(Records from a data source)

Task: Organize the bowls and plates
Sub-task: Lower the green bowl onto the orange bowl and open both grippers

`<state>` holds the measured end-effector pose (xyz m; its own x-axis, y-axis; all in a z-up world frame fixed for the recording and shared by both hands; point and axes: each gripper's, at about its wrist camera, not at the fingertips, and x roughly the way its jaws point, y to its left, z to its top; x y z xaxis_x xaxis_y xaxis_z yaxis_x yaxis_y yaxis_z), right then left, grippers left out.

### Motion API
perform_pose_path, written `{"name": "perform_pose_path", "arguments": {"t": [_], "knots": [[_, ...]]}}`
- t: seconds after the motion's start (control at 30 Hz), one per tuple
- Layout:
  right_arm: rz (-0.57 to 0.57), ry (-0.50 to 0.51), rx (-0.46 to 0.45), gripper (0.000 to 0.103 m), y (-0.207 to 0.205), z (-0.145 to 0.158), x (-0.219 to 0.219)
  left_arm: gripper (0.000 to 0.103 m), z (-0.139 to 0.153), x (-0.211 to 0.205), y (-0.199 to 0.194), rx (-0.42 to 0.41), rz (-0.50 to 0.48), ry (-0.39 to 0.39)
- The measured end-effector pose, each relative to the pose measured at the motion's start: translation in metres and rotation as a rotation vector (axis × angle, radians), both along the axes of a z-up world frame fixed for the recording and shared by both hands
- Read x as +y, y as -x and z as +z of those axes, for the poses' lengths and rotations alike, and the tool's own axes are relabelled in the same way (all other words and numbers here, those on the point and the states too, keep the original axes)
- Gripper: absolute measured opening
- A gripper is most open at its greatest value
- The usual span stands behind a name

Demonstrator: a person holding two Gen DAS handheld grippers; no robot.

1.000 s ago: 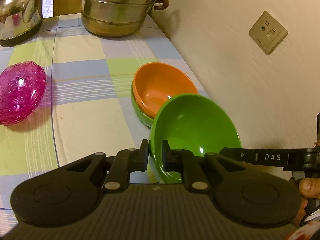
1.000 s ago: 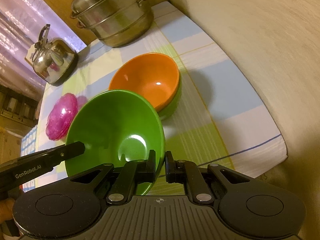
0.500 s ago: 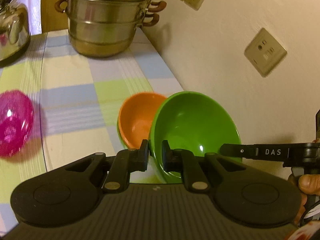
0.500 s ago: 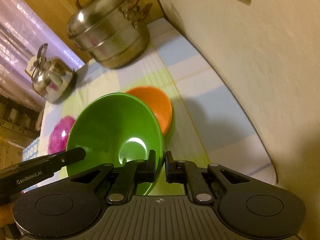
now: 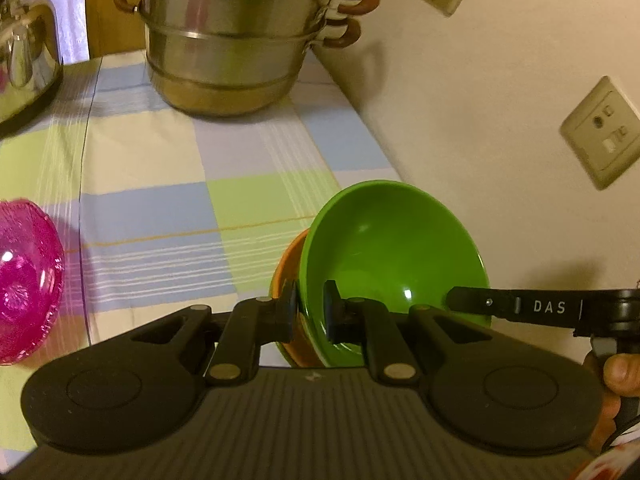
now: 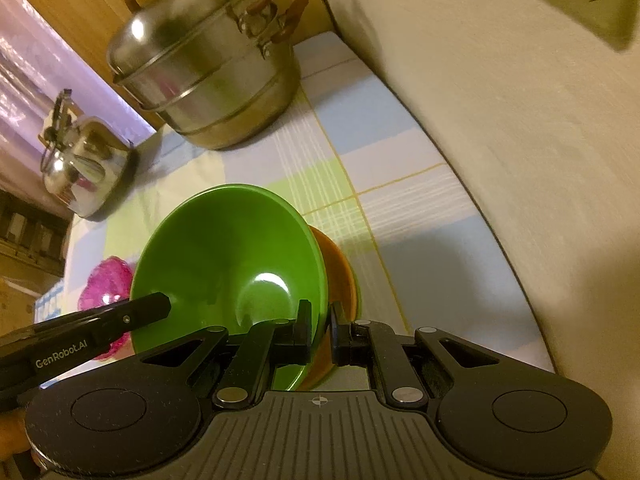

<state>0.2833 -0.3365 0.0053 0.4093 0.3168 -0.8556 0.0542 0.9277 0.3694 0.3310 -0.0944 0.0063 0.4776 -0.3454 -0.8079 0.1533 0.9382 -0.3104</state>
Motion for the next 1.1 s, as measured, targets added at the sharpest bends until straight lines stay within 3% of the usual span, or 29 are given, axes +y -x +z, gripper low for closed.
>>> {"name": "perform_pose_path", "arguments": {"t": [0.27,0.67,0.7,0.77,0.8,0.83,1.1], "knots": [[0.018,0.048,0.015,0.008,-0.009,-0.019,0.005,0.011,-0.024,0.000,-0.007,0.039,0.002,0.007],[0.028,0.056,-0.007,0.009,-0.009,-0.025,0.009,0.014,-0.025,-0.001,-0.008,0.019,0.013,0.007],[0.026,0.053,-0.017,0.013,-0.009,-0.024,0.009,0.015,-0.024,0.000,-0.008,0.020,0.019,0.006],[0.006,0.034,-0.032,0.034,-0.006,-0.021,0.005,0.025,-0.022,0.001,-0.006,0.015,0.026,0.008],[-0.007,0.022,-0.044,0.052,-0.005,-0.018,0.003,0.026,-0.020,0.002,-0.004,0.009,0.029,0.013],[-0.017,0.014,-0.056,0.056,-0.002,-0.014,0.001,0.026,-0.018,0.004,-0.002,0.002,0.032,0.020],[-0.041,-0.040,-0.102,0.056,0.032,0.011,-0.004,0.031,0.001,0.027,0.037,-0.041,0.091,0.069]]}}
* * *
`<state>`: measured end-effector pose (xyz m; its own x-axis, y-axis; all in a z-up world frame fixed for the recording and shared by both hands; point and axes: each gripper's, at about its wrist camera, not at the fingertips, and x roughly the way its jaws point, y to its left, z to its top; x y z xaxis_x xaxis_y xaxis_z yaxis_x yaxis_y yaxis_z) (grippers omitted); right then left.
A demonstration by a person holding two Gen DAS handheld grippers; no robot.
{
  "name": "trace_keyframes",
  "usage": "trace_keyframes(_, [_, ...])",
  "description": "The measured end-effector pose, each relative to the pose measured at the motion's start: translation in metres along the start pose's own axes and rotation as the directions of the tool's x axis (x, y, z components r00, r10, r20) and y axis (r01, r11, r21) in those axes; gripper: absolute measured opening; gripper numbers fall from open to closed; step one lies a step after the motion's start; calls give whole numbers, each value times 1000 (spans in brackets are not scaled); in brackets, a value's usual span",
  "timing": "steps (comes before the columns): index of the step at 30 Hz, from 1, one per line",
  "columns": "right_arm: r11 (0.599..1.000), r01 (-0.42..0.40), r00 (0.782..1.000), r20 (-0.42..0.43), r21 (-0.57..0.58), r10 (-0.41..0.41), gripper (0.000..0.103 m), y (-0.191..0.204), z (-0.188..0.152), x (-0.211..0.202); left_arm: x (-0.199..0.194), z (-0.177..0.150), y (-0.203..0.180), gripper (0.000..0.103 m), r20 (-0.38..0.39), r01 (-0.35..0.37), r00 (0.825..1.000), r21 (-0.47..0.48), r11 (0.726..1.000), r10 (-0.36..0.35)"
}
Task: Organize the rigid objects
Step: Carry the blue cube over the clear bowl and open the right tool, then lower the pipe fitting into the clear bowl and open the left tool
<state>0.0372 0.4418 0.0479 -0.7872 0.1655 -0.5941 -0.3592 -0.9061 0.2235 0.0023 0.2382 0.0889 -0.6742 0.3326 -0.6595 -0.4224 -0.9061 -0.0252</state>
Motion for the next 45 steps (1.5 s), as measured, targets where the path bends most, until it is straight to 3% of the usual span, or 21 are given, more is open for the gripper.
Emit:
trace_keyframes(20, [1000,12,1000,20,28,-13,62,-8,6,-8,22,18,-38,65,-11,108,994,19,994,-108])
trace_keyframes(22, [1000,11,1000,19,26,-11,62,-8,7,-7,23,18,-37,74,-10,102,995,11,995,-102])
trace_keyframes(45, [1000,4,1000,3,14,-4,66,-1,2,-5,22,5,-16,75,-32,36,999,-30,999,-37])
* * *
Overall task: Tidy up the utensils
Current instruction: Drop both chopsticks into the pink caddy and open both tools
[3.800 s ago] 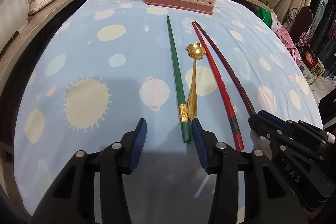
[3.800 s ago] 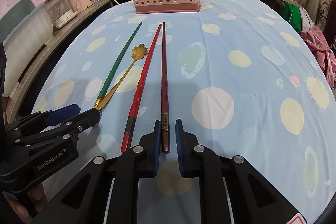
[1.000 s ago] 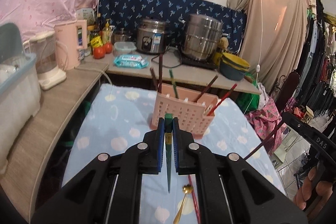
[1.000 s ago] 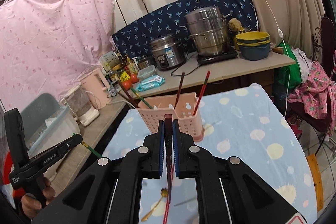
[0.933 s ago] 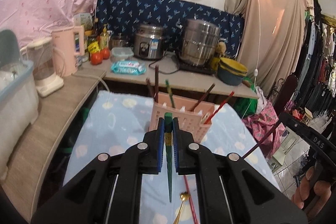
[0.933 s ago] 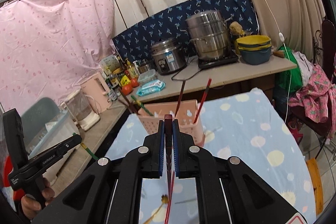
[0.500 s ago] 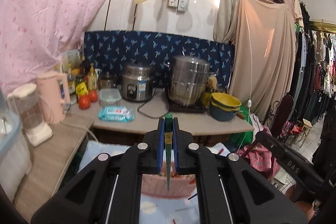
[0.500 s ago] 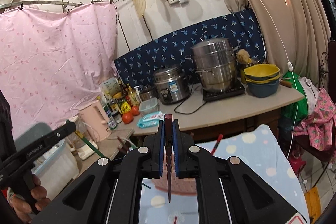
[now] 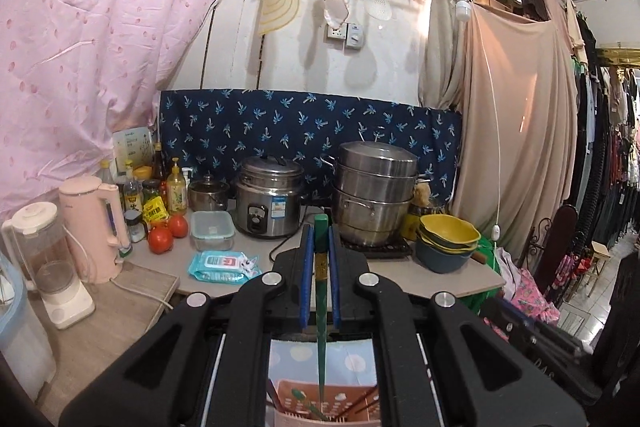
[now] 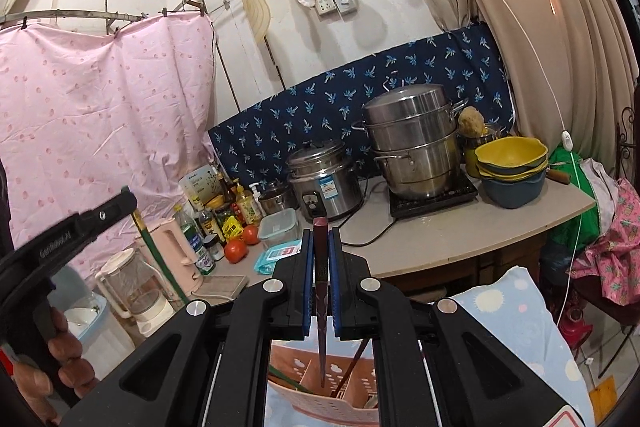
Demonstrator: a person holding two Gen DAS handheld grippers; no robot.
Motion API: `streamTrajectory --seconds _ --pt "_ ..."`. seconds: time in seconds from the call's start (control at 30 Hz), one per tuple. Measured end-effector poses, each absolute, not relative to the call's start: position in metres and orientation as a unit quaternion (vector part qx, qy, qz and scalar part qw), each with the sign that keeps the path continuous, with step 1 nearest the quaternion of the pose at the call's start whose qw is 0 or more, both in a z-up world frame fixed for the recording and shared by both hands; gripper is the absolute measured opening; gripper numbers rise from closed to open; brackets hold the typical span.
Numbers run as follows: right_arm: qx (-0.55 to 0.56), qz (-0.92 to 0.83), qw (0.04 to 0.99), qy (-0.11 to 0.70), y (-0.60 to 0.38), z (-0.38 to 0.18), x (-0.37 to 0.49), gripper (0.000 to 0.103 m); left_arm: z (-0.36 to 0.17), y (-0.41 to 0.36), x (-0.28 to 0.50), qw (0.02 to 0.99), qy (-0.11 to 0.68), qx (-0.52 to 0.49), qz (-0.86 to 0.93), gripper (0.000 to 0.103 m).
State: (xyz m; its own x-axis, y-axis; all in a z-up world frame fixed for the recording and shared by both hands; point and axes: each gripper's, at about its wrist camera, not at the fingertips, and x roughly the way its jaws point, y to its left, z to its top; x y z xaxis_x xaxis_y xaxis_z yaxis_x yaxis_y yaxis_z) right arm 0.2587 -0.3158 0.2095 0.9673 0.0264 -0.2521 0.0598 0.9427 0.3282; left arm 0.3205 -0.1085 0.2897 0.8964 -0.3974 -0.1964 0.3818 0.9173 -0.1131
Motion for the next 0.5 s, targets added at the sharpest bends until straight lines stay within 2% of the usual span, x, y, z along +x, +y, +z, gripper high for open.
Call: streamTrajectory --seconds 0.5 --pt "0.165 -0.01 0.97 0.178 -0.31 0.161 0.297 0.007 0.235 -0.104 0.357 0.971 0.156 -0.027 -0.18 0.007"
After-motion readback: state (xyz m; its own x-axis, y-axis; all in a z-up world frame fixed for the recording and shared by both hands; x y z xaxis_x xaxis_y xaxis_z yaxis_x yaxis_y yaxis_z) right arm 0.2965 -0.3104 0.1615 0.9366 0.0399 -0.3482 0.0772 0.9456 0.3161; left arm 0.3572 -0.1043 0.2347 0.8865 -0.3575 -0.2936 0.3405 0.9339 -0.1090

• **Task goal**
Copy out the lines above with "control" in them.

• **The answer**
- t: seconds after the motion's start (control at 30 Hz), one per tuple
Motion API: `streamTrajectory --seconds _ --pt "_ ..."`. seconds: time in seconds from the call's start (control at 30 Hz), one per tuple. Measured end-effector poses, each absolute, not relative to the call's start: position in metres and orientation as a unit quaternion (vector part qx, qy, qz and scalar part qw), each with the sign that keeps the path continuous, with step 1 nearest the quaternion of the pose at the call's start whose qw is 0 or more, both in a z-up world frame fixed for the recording and shared by both hands; gripper is the absolute measured opening; gripper numbers rise from closed to open; brackets hold the typical span.

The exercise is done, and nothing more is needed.